◆ Task item ◆
Please output all of the entries exactly and omit any images they hold.

◆ Records for processing ◆
········
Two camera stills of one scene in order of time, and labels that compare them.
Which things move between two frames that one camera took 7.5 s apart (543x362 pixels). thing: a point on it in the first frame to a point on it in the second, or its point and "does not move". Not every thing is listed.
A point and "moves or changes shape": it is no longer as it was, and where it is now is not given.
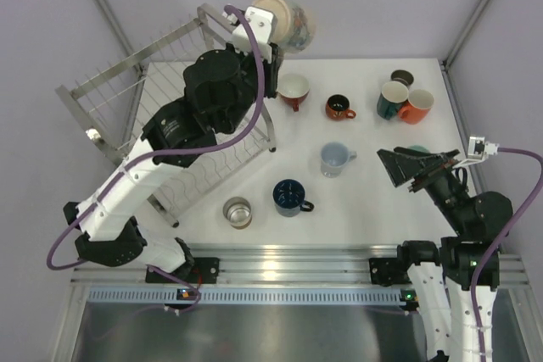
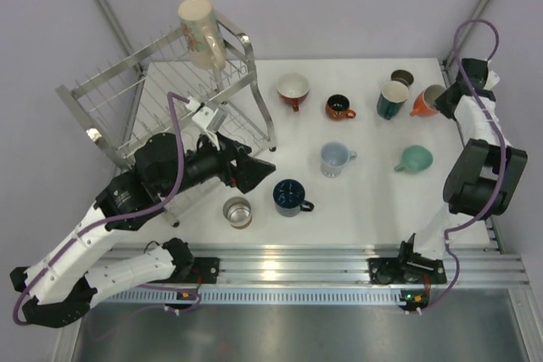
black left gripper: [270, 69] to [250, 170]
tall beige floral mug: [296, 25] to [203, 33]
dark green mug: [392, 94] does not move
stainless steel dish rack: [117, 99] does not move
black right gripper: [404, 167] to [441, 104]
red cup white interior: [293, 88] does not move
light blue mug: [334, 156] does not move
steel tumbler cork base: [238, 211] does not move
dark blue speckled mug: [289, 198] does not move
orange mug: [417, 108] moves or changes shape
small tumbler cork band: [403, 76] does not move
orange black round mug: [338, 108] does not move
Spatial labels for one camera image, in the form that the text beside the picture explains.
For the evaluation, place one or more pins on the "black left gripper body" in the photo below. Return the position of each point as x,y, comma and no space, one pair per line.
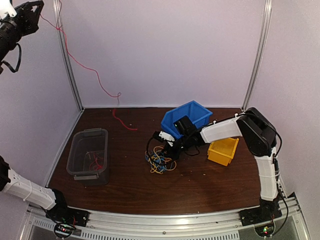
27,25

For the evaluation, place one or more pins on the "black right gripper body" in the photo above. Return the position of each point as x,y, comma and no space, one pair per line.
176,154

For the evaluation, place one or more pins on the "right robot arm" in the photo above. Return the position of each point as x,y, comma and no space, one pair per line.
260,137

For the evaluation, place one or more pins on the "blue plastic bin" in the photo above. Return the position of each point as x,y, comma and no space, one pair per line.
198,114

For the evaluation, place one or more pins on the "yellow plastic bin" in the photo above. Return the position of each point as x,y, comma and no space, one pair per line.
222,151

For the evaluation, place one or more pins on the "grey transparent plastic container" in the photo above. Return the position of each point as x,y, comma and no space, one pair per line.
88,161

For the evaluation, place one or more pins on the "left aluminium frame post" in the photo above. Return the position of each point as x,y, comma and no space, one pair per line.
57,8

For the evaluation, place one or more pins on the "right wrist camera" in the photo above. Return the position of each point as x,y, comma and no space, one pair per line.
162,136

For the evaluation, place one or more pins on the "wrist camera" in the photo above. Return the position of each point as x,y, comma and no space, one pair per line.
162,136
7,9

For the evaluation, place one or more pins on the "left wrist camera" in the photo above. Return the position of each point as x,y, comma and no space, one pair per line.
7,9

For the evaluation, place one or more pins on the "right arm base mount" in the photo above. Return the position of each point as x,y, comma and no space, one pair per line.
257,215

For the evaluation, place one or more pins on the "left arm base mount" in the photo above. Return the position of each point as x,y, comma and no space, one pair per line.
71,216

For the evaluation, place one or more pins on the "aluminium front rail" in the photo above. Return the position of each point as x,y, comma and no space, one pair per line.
········
◆ Written response ◆
Two camera stills of one scene in order of time, and labels that compare them.
Which things move between two frames that one camera took 7.5 s apart (543x362 pixels). thing: a point on it in the first frame to a point on it in the second, or its point and "does not move". Not every thing is listed.
A point and "moves or changes shape": it is no longer as it was, and where it is now is not given.
black left gripper: [270, 69] to [250, 170]
tall beige floral mug: [296, 25] to [203, 33]
dark green mug: [392, 94] does not move
stainless steel dish rack: [117, 99] does not move
black right gripper: [404, 167] to [441, 104]
red cup white interior: [293, 88] does not move
light blue mug: [334, 156] does not move
steel tumbler cork base: [238, 211] does not move
dark blue speckled mug: [289, 198] does not move
orange mug: [417, 108] moves or changes shape
small tumbler cork band: [403, 76] does not move
orange black round mug: [338, 108] does not move
Spatial labels for one camera image, in the form that the text beside the picture explains.
For the evaluation, place one or more pins on the "black left gripper body" in the photo below. Return the position of each point as x,y, comma and no space, one pair per line.
27,25

For the evaluation, place one or more pins on the "black right gripper body" in the photo above. Return the position of each point as x,y, comma and no space, one pair per line.
176,154

For the evaluation, place one or more pins on the "right robot arm" in the photo above. Return the position of each point as x,y, comma and no space, one pair per line.
260,137

For the evaluation, place one or more pins on the "blue plastic bin" in the photo above. Return the position of each point as x,y, comma and no space, one pair per line.
198,114

For the evaluation, place one or more pins on the "yellow plastic bin" in the photo above. Return the position of each point as x,y, comma and no space, one pair per line.
222,151

For the evaluation, place one or more pins on the "grey transparent plastic container" in the photo above. Return the position of each point as x,y, comma and no space, one pair per line.
88,161

For the evaluation, place one or more pins on the "left aluminium frame post" in the photo above. Return the position of each point as x,y, comma and no space, one pair per line.
57,8

For the evaluation, place one or more pins on the "right wrist camera" in the photo above. Return the position of each point as x,y, comma and no space, one pair per line.
162,136

For the evaluation, place one or more pins on the "wrist camera" in the photo above. Return the position of each point as x,y, comma and no space, one pair per line.
162,136
7,9

For the evaluation, place one or more pins on the "left wrist camera" in the photo above. Return the position of each point as x,y, comma and no space, one pair per line.
7,9

For the evaluation, place one or more pins on the "right arm base mount" in the photo above. Return the position of each point as x,y, comma and no space, one pair per line.
257,215

For the evaluation, place one or more pins on the "left arm base mount" in the photo above. Return the position of each point as x,y, comma and no space, one pair per line.
71,216

For the evaluation, place one or more pins on the "aluminium front rail" in the photo above. Return the position of each point as x,y, comma and no space, one pair per line.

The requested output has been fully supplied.